In a pension plan in which benefits are proportionate to compensation, failure to recognize increases in compensation in providing benefits will cause the plan to fail of qualification for the reasons given in Part 5(i) of Revenue Ruling 33, C.B. 1953-1, 267, at page 284. Since, in the type of profit-sharing plan here considered, there is no assurance that increases in compensation will be recognized in providing benefits, the benefits actually provided cannot be recognized as an acceptable criterion of nondiscrimination. Therefore, the alternative criterion, ratio of contributions to compensation, must be used.

Since the purpose of a profit-sharing plan is to provide for the participation in the employer's profits by his employees or their beneficiaries, it is the position of the Internal Revenue Service that the proper measure of discrimination is the allocation of the employer's contributions from profits, even though such allocated contributions may be accumulated for varying periods of years for employees of different ages. In making such tests, total regular compensation is used. Bonuses are includible if they are a part of the regular compensation.

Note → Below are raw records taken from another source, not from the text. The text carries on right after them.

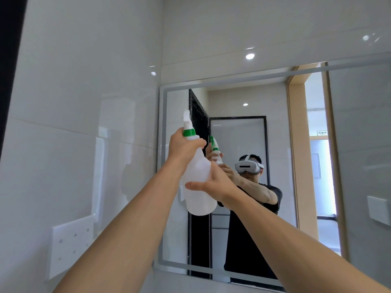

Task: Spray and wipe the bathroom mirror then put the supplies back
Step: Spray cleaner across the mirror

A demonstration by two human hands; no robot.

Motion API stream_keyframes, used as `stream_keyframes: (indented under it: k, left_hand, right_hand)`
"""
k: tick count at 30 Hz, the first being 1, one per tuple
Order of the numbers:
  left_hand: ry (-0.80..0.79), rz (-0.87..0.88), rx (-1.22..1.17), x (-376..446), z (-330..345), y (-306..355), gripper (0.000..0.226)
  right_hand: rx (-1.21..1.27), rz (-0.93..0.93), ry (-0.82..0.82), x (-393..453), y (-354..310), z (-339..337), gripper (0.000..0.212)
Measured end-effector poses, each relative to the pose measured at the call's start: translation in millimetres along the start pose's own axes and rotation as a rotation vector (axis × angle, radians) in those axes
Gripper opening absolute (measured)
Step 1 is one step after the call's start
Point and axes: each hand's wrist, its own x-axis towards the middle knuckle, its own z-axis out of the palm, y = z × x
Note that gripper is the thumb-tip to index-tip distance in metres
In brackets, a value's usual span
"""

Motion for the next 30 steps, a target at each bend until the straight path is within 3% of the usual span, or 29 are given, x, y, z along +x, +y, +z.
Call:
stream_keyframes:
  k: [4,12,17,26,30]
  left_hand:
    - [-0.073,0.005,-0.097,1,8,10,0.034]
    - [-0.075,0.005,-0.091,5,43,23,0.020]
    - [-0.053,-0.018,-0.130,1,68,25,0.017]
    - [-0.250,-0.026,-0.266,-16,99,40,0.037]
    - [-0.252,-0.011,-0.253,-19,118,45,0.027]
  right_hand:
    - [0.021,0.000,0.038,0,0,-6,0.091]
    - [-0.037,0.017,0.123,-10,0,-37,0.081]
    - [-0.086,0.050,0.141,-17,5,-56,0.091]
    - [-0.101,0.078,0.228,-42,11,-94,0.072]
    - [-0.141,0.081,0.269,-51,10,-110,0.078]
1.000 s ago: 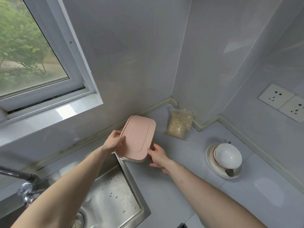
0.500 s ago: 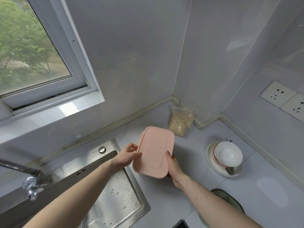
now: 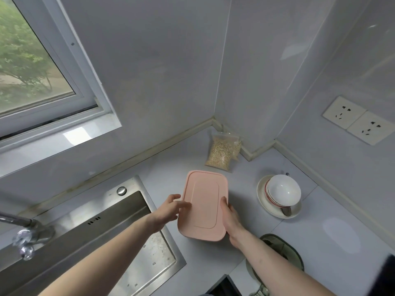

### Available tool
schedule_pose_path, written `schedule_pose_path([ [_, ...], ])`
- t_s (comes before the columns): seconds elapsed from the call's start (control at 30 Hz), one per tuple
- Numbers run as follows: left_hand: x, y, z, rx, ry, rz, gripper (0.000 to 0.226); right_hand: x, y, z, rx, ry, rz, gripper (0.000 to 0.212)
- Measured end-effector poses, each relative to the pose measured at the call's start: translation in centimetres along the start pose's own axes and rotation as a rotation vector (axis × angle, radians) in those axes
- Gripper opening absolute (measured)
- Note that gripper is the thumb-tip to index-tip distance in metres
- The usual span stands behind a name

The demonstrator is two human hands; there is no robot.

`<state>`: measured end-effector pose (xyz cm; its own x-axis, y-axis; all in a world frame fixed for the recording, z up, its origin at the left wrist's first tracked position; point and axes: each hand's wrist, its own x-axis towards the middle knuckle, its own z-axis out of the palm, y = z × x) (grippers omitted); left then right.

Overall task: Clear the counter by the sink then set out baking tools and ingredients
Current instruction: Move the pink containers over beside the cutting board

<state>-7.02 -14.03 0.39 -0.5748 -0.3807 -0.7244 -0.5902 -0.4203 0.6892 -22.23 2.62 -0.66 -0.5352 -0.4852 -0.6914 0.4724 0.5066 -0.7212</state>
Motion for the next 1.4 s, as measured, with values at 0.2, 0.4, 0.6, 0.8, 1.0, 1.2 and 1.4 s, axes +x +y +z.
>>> schedule_pose_path([
  [0.2,-0.3,-0.3,2.4,-0.074,-0.051,0.019,0.063,-1.2,0.0,-0.3,0.025,-0.11,0.113,0.055],
  [0.4,-1.8,-0.2,3.1,-0.048,-0.056,0.042,0.059,-2.2,1.2,-0.2,0.017,-0.164,0.16,0.055],
  [0.6,-4.9,-0.2,4.9,-0.005,-0.048,0.06,0.043,-4.9,1.6,-2.2,-0.013,-0.156,0.148,0.057],
  [0.8,-8.7,2.5,8.2,-0.004,0.001,0.154,0.023,-10.3,-0.3,-4.9,0.036,-0.109,0.119,0.046],
  [1.0,-11.2,4.8,12.5,0.057,-0.016,0.202,0.037,-16.2,-1.0,-9.1,0.118,0.019,0.031,0.039],
  [1.2,-14.8,5.2,19.9,0.178,-0.164,0.228,0.047,-24.4,1.4,-15.0,0.226,0.17,-0.027,0.041],
  [1.4,-20.4,1.8,29.5,0.317,-0.347,0.246,0.048,-34.1,8.0,-20.5,0.331,0.369,-0.057,0.041],
])
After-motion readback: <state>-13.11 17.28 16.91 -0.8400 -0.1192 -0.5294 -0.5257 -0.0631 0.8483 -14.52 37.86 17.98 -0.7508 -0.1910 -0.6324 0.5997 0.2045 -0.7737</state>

Such a plan as here set out may qualify for a particular year but, in its operation, may fail to qualify in future years. Accordingly, it is held that a favorable advance determination will not be rendered in the case of a trust forming part of an employees' profit-sharing plan which provides that contributions to the trust will be used to provide benefits allocated in proportion to the cost of providing units of retirement annuities in proportion to annual compensation where the costs of such units are dependent upon the sex and age of the respective employee participants in the year of allocation and purchase.